What is Legal risk?
Legal risk is the risk arising from failure to comply with statutory or regulatory obligations.
Basel II classified Legal risk as a subset of Operational Risk in 2003. There is no standard definition, but there are at least two primary/secondary definition sets in circulation.
Legal risk is the risk of loss to an institution which is primarily caused by:
- a defective transaction; or
- a claim (including a defense to a claim or a counterclaim) being made or some other event occurring which results in a liability for the institution or other loss (for example, as a result of the termination of a contract) or;
- failing to take appropriate measures to protect assets (for example, intellectual property) owned by the institution; or
- change in law.
Legal risk is the risk of financial or reputational loss that can result from lack of awareness or misunderstanding of, ambiguity in, or reckless indifference to, the way law and regulation apply to your business, its relationships, processes, products and services.
There are two dominant approaches to defining legal risk:
- One is a broad definition of all business risks with legal consequences.
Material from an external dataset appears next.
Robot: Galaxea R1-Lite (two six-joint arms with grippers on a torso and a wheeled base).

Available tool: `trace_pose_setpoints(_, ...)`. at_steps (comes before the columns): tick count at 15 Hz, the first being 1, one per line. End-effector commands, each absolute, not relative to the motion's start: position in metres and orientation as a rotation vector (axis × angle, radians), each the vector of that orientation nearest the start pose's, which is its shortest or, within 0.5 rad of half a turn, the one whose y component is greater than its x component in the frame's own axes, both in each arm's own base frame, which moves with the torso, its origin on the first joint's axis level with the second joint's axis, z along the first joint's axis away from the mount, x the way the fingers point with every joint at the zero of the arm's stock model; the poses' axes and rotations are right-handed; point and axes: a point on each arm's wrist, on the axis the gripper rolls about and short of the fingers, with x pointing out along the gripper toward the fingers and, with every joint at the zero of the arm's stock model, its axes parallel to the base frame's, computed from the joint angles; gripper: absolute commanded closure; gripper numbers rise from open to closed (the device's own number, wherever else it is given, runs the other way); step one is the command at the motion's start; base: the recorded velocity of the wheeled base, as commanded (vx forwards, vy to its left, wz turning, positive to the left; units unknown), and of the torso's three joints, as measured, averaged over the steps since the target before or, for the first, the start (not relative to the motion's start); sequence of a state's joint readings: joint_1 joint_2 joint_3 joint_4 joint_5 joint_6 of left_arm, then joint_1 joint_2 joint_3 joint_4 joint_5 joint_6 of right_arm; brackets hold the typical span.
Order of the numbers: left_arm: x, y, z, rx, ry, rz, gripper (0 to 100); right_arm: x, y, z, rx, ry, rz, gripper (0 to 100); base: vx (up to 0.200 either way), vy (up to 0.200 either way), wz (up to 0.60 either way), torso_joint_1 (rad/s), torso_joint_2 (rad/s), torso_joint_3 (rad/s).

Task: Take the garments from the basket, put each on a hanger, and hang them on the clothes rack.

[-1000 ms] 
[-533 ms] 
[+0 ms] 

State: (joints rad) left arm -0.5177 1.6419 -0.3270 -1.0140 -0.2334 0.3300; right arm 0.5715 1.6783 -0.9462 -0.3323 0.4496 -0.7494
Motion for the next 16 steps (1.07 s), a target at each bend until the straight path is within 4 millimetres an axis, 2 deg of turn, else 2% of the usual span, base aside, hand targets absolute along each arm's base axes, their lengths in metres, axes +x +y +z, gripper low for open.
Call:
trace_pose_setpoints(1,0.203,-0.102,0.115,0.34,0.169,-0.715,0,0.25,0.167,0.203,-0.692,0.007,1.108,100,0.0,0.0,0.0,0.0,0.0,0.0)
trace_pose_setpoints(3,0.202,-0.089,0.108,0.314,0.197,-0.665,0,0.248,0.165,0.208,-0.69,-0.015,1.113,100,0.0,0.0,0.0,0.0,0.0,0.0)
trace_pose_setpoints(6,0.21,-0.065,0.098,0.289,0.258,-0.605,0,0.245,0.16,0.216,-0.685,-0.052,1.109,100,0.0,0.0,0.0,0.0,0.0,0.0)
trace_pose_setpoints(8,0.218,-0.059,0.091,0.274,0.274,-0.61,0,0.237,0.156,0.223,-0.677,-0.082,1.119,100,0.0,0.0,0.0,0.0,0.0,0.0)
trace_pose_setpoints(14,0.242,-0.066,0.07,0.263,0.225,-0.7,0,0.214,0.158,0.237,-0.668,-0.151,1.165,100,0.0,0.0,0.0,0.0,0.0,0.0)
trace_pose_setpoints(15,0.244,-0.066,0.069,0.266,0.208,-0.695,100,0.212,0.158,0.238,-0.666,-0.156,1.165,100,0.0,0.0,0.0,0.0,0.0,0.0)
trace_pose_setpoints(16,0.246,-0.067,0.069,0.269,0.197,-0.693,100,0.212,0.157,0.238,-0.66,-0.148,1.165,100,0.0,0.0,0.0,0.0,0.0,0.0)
This defines “legal” risk as significant legal consequences that flow from actions attributable to the business;
- The other is narrow, defining legal risk as risk originating in legal work product or legal uncertainty (which in turn has significant business consequences).
Some definitions extend legal risk beyond strictly legal consequences (e.g. the risk of prosecution, regulatory action, claims or the loss of contractual or intellectual property rights) and look to:
- reputational concerns (especially, how a company’s approach to legal obligations may be interpreted by non-legal audiences, most often captured in the idea of ‘aggressive’ tax avoidance); and,
- intra-organisational culture (e.g. should the definition of legal risk encompass not just complying with the letter of the law, but also complying with the spirit of the law?).
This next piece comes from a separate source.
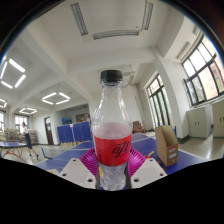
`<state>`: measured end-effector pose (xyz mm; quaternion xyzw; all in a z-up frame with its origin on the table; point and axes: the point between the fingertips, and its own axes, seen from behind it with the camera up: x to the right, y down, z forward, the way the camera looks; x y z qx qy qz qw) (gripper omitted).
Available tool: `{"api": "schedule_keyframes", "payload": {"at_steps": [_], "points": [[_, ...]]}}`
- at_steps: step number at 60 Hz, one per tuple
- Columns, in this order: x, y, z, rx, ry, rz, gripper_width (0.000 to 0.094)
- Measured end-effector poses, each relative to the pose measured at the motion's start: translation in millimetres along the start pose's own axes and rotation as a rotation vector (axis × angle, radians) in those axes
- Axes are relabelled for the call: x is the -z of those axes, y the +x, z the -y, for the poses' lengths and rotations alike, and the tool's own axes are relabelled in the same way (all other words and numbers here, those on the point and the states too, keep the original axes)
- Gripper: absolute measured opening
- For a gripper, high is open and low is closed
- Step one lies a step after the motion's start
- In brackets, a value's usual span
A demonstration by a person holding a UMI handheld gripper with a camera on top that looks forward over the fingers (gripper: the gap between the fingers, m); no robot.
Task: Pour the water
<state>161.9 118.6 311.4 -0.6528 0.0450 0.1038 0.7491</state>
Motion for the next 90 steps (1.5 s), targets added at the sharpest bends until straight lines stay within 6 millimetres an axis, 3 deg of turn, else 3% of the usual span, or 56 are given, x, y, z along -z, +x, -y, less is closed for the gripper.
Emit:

The potential loss that may occur to an investment as a result of insufficient, improperly applied, or simply unfavorable legal proceedings in the country in which the investment is made. For example, a country may have inadequate bankruptcy protection or, in an extreme circumstance, the government may be able to seize property without provocation. On the other hand, legal risk exists even in countries that operate under the rule of law: a court, for instance, may find against a company in a given lawsuit, creating a precedent for other companies with similar operations.
Legal risk areas can for example be grouped as follows:
- Compliance with legislation;
- Intellectual Property Rights;
- Litigation risk, risk related to the process associated with existing and potential litigation.
Types of Legal risk
Legal risk can be divided into categories of specific legal risk and generic legal risk. Specific legal risk is the chance, for example, that a contract between two parties would be considered unenforceable under the controlling legal authority (e.g., a contract involving the commission of a crime). Generic legal risk involves situations where there is no clear, controlling legal authority or where the law is unsettled on a particular issue. Catastrophe bonds and other recently developed insurance derivatives face generic legal risk because the legal and regulatory environment affecting these instruments is not yet subject to any clearly defined controlling authority (e.g., should a “cat” bond be regulated as insurance, an investment, or both?).
Legal risk is the potential for losses due to regulatory or legal action. There are several major types of legal risk:
- Regulatory Risk. A risk of changes to regulations that result in new compliance costs.
- Compliance Risk. The potential for fines and penalties for an organization that fails to comply with laws and regulations.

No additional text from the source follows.